Give back exactly the lines of the entries below from the line with "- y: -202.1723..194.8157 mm" to the line with "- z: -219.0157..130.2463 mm", inclusive, and only those.

(Records from a dataset)
::::
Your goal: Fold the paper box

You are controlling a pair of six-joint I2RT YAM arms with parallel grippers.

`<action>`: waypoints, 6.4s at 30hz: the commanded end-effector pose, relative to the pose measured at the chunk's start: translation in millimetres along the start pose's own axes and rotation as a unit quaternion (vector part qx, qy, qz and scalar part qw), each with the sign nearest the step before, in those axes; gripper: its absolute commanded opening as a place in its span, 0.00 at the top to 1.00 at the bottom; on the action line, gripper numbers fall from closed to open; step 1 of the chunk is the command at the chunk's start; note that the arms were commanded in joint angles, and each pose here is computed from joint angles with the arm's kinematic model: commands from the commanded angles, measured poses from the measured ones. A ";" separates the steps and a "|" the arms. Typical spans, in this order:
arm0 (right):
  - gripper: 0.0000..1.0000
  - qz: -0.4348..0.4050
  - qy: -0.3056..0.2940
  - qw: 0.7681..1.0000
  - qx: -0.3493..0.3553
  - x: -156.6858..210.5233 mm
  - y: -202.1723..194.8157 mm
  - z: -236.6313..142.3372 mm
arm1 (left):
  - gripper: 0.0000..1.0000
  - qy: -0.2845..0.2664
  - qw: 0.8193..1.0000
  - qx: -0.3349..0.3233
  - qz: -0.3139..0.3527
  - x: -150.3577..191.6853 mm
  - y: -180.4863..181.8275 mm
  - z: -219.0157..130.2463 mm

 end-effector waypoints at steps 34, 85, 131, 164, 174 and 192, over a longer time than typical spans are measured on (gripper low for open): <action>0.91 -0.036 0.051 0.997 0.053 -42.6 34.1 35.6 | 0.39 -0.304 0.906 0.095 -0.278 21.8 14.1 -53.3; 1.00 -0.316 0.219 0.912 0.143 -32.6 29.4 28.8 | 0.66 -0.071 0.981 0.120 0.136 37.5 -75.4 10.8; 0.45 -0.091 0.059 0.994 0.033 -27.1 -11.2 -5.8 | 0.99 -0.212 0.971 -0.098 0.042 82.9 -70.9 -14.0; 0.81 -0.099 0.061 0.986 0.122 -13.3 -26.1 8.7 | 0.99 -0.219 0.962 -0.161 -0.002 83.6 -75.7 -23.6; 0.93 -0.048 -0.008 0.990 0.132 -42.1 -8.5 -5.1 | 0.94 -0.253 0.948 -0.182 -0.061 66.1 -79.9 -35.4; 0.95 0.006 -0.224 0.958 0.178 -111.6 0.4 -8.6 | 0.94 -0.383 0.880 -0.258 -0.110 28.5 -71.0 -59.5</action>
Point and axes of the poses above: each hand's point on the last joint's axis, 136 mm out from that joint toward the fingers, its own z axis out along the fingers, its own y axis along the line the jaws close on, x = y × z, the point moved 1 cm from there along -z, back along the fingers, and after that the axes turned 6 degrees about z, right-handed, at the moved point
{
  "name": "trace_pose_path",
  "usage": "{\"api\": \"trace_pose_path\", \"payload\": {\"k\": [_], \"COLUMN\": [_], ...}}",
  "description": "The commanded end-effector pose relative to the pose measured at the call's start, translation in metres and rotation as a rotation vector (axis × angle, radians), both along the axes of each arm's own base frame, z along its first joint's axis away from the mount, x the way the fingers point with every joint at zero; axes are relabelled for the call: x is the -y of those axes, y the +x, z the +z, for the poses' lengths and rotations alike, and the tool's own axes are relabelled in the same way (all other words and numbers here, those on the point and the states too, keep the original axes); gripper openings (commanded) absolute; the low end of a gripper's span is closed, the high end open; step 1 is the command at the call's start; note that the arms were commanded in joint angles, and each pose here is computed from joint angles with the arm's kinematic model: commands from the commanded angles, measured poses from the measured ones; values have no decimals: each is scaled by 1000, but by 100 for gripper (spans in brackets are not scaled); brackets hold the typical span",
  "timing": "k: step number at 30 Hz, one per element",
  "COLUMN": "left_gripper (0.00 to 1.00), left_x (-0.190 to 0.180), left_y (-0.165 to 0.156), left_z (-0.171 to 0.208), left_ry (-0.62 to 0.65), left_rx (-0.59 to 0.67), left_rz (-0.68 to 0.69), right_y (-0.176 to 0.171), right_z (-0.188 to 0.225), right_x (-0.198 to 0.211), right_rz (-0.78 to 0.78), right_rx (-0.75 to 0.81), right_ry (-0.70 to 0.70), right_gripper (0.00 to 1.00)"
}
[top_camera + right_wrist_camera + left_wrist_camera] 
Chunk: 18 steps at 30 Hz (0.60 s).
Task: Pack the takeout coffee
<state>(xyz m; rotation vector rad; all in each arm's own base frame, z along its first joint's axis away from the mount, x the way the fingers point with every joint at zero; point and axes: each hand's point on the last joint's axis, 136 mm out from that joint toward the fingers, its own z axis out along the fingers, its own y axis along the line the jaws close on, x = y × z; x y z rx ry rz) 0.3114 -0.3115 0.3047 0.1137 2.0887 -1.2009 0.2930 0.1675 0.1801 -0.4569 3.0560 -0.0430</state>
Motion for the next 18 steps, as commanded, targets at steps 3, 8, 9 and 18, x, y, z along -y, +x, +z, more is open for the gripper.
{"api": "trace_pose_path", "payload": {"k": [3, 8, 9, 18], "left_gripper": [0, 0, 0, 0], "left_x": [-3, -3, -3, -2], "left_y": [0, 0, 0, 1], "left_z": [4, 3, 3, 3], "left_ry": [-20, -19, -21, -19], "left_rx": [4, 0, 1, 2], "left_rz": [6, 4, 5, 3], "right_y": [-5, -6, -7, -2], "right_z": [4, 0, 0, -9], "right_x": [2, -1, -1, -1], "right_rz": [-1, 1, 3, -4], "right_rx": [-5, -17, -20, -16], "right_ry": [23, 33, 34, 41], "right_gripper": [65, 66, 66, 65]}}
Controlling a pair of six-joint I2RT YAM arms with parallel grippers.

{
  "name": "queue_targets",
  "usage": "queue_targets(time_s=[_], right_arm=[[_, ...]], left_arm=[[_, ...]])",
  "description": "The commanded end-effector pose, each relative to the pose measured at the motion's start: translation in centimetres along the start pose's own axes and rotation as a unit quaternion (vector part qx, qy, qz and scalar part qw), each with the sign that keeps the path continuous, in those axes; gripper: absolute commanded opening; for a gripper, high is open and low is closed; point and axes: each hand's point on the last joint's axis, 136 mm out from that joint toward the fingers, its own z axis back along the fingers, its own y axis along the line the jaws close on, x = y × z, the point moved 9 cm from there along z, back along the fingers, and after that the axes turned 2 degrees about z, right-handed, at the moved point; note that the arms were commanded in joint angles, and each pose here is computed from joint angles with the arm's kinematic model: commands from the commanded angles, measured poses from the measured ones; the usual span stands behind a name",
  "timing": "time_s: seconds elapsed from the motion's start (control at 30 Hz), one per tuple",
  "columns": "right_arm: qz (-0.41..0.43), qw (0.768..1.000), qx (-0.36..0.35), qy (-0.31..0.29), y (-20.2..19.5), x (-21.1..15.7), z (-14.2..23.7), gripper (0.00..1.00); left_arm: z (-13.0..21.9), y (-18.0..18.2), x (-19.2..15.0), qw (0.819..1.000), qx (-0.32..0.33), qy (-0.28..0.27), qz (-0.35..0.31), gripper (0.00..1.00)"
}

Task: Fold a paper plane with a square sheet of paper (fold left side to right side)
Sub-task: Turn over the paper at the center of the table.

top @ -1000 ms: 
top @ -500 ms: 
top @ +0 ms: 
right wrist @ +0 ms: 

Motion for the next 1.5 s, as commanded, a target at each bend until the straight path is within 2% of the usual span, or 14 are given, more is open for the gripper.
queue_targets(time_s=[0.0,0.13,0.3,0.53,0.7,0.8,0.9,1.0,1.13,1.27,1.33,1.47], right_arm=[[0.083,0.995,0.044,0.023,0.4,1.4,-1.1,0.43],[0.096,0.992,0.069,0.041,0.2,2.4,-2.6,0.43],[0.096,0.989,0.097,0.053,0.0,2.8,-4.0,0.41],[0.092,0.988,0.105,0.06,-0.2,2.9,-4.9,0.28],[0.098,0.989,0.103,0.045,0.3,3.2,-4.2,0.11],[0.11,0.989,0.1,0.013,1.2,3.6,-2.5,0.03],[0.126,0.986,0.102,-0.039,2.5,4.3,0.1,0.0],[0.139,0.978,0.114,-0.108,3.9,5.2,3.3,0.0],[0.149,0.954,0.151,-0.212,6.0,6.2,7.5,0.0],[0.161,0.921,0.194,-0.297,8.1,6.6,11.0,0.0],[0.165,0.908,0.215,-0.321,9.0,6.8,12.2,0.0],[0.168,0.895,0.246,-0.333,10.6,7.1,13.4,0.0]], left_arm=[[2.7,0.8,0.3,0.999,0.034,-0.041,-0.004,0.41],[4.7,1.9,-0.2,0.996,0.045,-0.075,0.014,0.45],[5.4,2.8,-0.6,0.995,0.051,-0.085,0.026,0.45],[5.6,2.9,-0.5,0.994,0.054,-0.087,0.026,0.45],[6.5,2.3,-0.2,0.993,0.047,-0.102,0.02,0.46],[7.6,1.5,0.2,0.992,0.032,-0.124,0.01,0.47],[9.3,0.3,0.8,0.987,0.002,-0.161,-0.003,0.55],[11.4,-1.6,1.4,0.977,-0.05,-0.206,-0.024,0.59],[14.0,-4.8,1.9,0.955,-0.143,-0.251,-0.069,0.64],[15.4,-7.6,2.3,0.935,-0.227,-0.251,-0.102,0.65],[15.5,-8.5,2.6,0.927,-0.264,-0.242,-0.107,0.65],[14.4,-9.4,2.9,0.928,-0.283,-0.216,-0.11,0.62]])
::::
## Expected answer
  - y: -202.1723..194.8157 mm
  - z: -236.6313..142.3372 mm
arm1 (left):
  - gripper: 0.0000..1.0000
  - qy: -0.2845..0.2664
  - qw: 0.8193..1.0000
  - qx: -0.3349..0.3233
  - qz: -0.3139..0.3527
  - x: -150.3577..191.6853 mm
  - y: -180.4863..181.8275 mm
  - z: -219.0157..130.2463 mm

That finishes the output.